Write out the material below exactly, beginning at the line that contains "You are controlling" and ending with its last line, both ends included; write nothing else.

[Information shown]
==================================================
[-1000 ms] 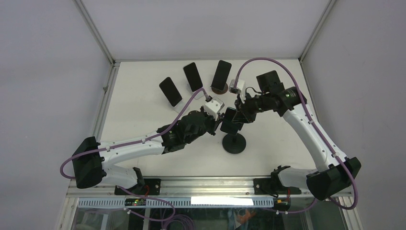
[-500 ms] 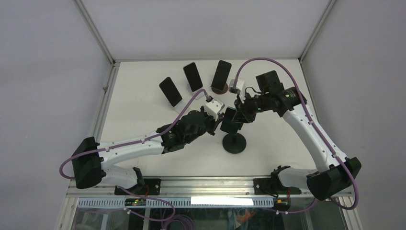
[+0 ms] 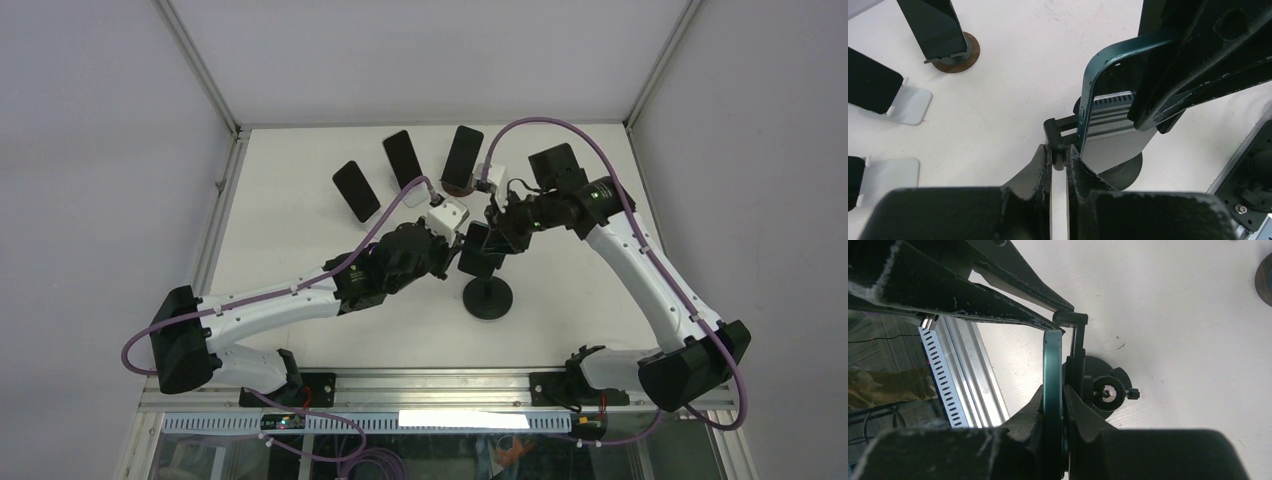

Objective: Place the phone on the phone stand
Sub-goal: Place the phone at the center of the board.

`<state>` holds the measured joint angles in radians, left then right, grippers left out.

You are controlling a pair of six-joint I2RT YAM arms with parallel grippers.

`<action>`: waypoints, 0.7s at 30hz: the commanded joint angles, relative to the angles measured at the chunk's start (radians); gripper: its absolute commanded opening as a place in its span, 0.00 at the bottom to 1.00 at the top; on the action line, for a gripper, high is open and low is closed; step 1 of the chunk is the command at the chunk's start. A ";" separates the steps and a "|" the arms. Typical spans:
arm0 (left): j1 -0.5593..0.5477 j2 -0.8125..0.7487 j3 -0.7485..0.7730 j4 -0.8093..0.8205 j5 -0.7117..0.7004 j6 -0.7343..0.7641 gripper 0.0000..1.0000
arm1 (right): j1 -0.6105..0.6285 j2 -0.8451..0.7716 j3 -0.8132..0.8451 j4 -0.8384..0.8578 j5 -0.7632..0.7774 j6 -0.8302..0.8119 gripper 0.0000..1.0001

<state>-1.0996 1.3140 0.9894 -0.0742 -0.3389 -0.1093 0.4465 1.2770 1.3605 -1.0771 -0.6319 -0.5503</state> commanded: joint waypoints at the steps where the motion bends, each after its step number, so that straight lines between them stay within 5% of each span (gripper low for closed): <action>1: 0.030 -0.120 0.092 -0.150 -0.128 -0.006 0.00 | -0.074 0.055 -0.021 -0.159 0.593 -0.019 0.00; 21: 0.010 -0.134 0.177 -0.286 -0.059 -0.162 0.00 | -0.062 0.079 -0.012 -0.149 0.506 -0.015 0.00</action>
<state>-1.0916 1.1961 1.1488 -0.3275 -0.3859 -0.2493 0.3801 1.3701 1.3453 -1.1648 -0.1898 -0.5461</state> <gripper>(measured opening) 0.004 0.154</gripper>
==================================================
[Reply]
You are controlling a pair of six-joint I2RT YAM arms with parallel grippers.

`<action>`: waypoints, 0.7s at 30hz: the commanded joint angles, relative to the angles measured at the chunk's start (radians); gripper: its absolute commanded opening as a place in its span, 0.00 at the bottom to 1.00 at the top; on the action line, for a gripper, high is open and low is closed; step 1 of the chunk is the command at the chunk's start. A ";" separates the steps and a "|" the arms. Typical spans:
arm0 (left): j1 -0.5593..0.5477 j2 -0.8125..0.7487 j3 -0.7485..0.7730 j4 -0.8093..0.8205 j5 -0.7117..0.7004 j6 -0.7343..0.7641 gripper 0.0000..1.0000
arm1 (right): j1 -0.6105..0.6285 j2 -0.8451..0.7716 j3 -0.8132..0.8451 j4 -0.8384..0.8578 j5 -0.7632..0.7774 j6 -0.8302..0.8119 gripper 0.0000..1.0001

<state>-1.0996 1.3140 0.9894 -0.0742 -0.3389 -0.1093 0.4465 1.2770 1.3605 -1.0771 -0.6319 -0.5503</state> commanded: joint waypoints at the steps where the motion bends, each after its step number, so that straight lines between them stay within 5% of each span (gripper low for closed): <action>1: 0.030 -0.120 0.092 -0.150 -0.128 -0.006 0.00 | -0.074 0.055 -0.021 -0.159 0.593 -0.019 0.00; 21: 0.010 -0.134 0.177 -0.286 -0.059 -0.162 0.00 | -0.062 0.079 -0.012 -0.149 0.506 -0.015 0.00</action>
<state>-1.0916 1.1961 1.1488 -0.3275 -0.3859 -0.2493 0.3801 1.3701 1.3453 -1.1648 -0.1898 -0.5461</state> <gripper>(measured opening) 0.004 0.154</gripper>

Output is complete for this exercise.